Assignment
From the first line to the last, repeat the data exactly but leave out the pictures.

Segment Open

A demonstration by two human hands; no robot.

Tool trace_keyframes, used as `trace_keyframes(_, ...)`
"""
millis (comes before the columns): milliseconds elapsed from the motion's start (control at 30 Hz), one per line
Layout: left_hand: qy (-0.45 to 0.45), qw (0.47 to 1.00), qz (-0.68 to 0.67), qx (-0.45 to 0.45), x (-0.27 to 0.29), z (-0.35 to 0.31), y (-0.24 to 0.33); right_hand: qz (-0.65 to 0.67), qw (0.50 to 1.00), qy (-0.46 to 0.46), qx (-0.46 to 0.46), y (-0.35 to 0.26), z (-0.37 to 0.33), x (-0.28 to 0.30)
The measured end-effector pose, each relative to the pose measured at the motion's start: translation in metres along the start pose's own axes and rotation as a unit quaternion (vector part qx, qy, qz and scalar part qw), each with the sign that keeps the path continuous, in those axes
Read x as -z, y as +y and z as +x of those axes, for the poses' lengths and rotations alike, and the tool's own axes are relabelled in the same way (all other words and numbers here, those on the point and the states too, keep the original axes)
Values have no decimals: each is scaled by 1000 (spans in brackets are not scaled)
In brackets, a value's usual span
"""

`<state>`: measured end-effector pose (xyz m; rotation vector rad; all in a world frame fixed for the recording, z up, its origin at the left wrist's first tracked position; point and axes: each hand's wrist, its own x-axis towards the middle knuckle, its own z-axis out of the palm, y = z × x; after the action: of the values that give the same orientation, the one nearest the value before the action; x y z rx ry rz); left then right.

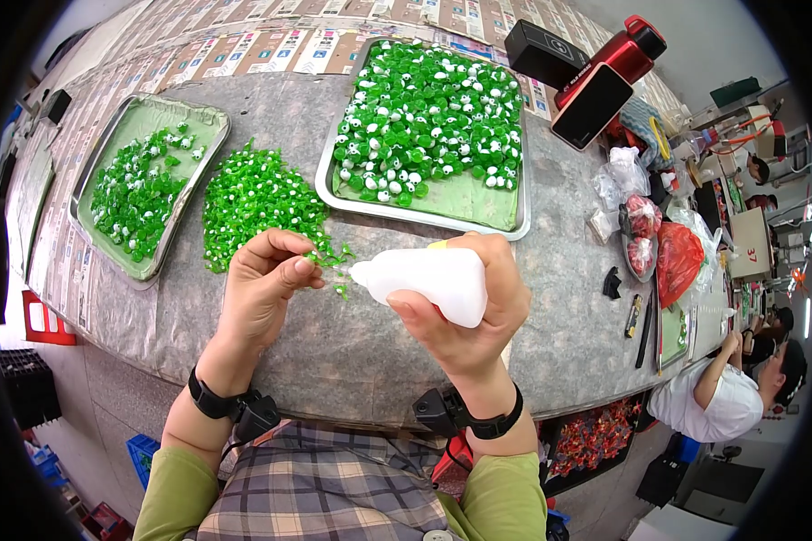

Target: The person assembles small toy figures by applying glue to green plastic pieces using a glue bottle and attaching white head pieces from a tray onto them by hand.

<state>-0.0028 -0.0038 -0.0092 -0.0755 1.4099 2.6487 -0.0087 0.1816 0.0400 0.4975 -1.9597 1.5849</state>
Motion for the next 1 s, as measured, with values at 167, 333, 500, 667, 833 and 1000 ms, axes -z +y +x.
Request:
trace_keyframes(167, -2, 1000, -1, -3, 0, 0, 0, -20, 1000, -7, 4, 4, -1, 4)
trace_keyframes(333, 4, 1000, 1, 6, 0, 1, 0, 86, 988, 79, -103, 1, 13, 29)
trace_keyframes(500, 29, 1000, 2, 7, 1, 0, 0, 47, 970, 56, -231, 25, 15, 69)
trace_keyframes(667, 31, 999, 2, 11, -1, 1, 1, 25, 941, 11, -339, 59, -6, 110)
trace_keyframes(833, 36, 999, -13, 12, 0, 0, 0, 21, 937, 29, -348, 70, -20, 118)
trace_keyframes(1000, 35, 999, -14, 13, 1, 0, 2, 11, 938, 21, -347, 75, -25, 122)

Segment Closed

Reply
A demonstration by two human hands; no robot.

Tool trace_keyframes, used as `trace_keyframes(_, ...)`
"""
millis (comes before the columns): milliseconds elapsed from the motion's start (control at 30 Hz), one per line
Layout: left_hand: qy (-0.45 to 0.45), qw (0.47 to 1.00), qz (-0.68 to 0.67), qx (-0.45 to 0.45), x (-0.27 to 0.29), z (-0.35 to 0.31), y (-0.24 to 0.33); right_hand: qz (-0.65 to 0.67), qw (0.50 to 1.00), qy (-0.46 to 0.46), qx (-0.46 to 0.46), y (-0.35 to 0.26), z (-0.37 to 0.33), x (-0.28 to 0.30)
The measured end-effector pose, each relative to the pose measured at the motion's start: translation in metres along the start pose's own axes and rotation as a unit quaternion (vector part qx, qy, qz and scalar part qw), each with the sign that keeps the path continuous, in those axes
Read x as -z, y as +y and z as +x of those axes, for the poses' lengths and rotations alike, and the tool's own axes are relabelled in the same way (all other words and numbers here, those on the point and the states too, keep the original axes)
Values have no decimals: each is scaled by 1000 (spans in brackets are not scaled)
In brackets, a value's usual span
"""

`<state>`: measured end-effector pose (xyz m; rotation vector rad; all in a world frame fixed for the recording, z up, its origin at the left wrist's first tracked position; point and axes: each hand's wrist, its own x-axis towards the middle knuckle, its own z-axis out of the palm, y = z × x; after the action: of the values that give the same orientation, the one nearest the value before the action; x y z rx ry rz); left then right.


Target: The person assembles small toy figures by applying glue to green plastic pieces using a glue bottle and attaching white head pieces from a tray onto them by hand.

<state>-0.0028 -0.0038 -0.0092 -0.0755 1.4099 2.6487 -0.0087 0.1816 0.0400 0.4975 -1.9597 1.5849</state>
Motion for the next 1 s, as measured, with values at 167, 333, 500, 667, 833 and 1000 ms, axes -z +y +x.
Request:
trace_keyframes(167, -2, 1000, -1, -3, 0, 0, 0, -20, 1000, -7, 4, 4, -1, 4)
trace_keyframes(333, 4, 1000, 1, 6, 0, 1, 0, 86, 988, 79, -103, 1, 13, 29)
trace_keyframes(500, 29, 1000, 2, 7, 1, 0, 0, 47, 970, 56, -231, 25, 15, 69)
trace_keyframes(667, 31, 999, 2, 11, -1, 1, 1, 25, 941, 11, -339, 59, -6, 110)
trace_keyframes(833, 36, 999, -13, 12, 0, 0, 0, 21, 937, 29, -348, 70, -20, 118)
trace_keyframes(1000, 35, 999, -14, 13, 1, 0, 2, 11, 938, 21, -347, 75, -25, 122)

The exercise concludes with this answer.